- Task statement
Of all the lines in the entries below, give again exactly those starting at the line containing "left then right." and ending at the line containing "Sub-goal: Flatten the", both ends included, and no others.

- Data to use
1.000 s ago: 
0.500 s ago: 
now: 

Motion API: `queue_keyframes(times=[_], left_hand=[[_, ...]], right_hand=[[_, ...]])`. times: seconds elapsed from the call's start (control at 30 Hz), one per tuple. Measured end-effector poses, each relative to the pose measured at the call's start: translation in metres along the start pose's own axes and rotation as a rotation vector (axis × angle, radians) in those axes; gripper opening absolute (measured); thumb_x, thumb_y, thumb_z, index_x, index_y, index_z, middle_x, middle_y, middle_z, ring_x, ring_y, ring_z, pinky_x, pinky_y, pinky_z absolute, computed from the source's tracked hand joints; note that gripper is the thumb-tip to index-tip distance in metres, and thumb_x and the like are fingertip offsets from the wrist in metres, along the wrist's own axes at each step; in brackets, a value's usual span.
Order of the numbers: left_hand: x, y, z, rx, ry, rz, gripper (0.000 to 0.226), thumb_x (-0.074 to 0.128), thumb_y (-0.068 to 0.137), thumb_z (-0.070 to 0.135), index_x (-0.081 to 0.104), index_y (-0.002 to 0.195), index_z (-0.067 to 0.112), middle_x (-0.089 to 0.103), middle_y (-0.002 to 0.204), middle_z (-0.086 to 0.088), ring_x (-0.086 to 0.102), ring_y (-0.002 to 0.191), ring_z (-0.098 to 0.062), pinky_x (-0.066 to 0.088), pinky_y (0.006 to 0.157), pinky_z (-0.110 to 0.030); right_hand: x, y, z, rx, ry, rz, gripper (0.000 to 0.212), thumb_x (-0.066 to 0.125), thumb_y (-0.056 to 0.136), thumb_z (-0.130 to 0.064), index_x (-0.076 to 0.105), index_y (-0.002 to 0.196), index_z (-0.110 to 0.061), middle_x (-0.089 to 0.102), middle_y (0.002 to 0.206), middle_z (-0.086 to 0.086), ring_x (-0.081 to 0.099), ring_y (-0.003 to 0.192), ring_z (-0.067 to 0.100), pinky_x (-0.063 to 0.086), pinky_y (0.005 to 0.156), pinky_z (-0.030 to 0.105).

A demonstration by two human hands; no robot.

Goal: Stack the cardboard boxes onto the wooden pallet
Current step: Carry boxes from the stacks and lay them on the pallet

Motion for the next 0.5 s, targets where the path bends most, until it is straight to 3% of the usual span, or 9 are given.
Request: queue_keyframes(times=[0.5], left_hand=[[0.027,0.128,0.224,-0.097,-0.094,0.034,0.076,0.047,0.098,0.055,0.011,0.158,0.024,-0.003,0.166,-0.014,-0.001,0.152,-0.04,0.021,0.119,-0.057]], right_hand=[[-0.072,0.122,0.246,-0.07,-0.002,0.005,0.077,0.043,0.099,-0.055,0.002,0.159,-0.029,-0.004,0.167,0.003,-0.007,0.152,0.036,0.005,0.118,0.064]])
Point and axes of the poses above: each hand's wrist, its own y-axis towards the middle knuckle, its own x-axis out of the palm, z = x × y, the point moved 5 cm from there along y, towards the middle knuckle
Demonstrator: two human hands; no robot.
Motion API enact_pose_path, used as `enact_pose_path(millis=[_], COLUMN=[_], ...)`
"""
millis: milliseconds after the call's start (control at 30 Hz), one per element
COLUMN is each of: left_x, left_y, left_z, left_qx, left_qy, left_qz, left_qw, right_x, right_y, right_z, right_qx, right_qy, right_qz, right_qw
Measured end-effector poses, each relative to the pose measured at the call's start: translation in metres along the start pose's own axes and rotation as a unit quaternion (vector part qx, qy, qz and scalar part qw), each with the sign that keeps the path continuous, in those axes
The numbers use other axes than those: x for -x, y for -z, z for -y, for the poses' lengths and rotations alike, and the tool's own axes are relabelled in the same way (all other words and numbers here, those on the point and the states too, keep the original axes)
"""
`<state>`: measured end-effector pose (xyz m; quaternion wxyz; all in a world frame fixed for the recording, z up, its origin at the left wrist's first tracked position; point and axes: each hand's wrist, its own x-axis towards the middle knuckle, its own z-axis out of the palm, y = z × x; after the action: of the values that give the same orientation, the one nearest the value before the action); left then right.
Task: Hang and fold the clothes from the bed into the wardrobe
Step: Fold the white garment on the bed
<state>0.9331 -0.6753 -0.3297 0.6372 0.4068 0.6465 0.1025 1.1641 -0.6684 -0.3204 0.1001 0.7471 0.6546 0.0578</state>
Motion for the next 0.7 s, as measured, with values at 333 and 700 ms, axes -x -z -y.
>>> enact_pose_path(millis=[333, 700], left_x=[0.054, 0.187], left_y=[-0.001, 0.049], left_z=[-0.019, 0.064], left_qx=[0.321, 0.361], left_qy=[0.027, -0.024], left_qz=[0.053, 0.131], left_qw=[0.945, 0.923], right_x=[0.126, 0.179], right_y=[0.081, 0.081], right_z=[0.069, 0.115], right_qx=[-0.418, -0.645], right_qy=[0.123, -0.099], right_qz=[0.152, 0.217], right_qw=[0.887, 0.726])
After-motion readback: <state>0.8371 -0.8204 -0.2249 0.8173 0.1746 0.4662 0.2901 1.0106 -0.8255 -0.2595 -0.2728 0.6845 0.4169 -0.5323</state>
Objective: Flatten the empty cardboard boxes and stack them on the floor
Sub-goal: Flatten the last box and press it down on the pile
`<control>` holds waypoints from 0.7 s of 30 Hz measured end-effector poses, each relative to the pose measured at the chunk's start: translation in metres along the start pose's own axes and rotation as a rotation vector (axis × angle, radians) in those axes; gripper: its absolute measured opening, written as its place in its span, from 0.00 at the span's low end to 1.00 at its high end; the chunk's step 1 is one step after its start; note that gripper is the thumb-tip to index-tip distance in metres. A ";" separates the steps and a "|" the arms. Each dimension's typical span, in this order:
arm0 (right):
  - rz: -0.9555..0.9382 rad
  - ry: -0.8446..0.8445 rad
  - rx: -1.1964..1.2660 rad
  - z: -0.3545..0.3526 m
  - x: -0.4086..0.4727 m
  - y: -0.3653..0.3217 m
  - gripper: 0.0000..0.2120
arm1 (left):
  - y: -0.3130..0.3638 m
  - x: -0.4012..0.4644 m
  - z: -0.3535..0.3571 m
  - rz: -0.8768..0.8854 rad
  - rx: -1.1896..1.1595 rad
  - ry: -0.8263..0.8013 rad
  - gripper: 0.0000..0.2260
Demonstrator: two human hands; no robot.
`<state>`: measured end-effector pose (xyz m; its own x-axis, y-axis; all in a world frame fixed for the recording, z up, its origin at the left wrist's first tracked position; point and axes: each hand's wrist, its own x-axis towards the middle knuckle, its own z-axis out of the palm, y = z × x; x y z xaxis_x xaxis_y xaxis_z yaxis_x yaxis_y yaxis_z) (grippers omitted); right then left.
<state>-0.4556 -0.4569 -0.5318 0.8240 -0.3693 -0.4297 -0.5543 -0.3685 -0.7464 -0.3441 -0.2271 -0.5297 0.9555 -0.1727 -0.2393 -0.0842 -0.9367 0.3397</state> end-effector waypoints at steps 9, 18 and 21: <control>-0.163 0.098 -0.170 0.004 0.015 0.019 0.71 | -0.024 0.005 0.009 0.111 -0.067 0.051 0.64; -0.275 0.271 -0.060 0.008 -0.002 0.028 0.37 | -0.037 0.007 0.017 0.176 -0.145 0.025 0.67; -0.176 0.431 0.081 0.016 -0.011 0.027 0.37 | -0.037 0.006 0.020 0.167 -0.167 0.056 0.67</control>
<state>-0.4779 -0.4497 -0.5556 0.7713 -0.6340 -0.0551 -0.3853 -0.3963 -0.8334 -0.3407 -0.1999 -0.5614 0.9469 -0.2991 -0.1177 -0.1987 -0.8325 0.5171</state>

- Answer to the problem
`<state>`: measured end-effector pose (xyz m; quaternion wxyz; all in a world frame fixed for the recording, z up, its origin at the left wrist's first tracked position; point and axes: each hand's wrist, its own x-axis towards the middle knuckle, its own z-axis out of the palm, y = z × x; after the action: of the values that give the same orientation, the one nearest the value before the action); left then right.
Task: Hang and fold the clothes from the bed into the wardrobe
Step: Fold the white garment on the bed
<state>0.9331 -0.6753 -0.3297 0.6372 0.4068 0.6465 0.1025 1.1641 -0.6684 -0.3204 0.1001 0.7471 0.6546 0.0578</state>
Motion for the next 0.7 s, as measured, with values at 333 and 700 ms, axes -x -z -y.
>>> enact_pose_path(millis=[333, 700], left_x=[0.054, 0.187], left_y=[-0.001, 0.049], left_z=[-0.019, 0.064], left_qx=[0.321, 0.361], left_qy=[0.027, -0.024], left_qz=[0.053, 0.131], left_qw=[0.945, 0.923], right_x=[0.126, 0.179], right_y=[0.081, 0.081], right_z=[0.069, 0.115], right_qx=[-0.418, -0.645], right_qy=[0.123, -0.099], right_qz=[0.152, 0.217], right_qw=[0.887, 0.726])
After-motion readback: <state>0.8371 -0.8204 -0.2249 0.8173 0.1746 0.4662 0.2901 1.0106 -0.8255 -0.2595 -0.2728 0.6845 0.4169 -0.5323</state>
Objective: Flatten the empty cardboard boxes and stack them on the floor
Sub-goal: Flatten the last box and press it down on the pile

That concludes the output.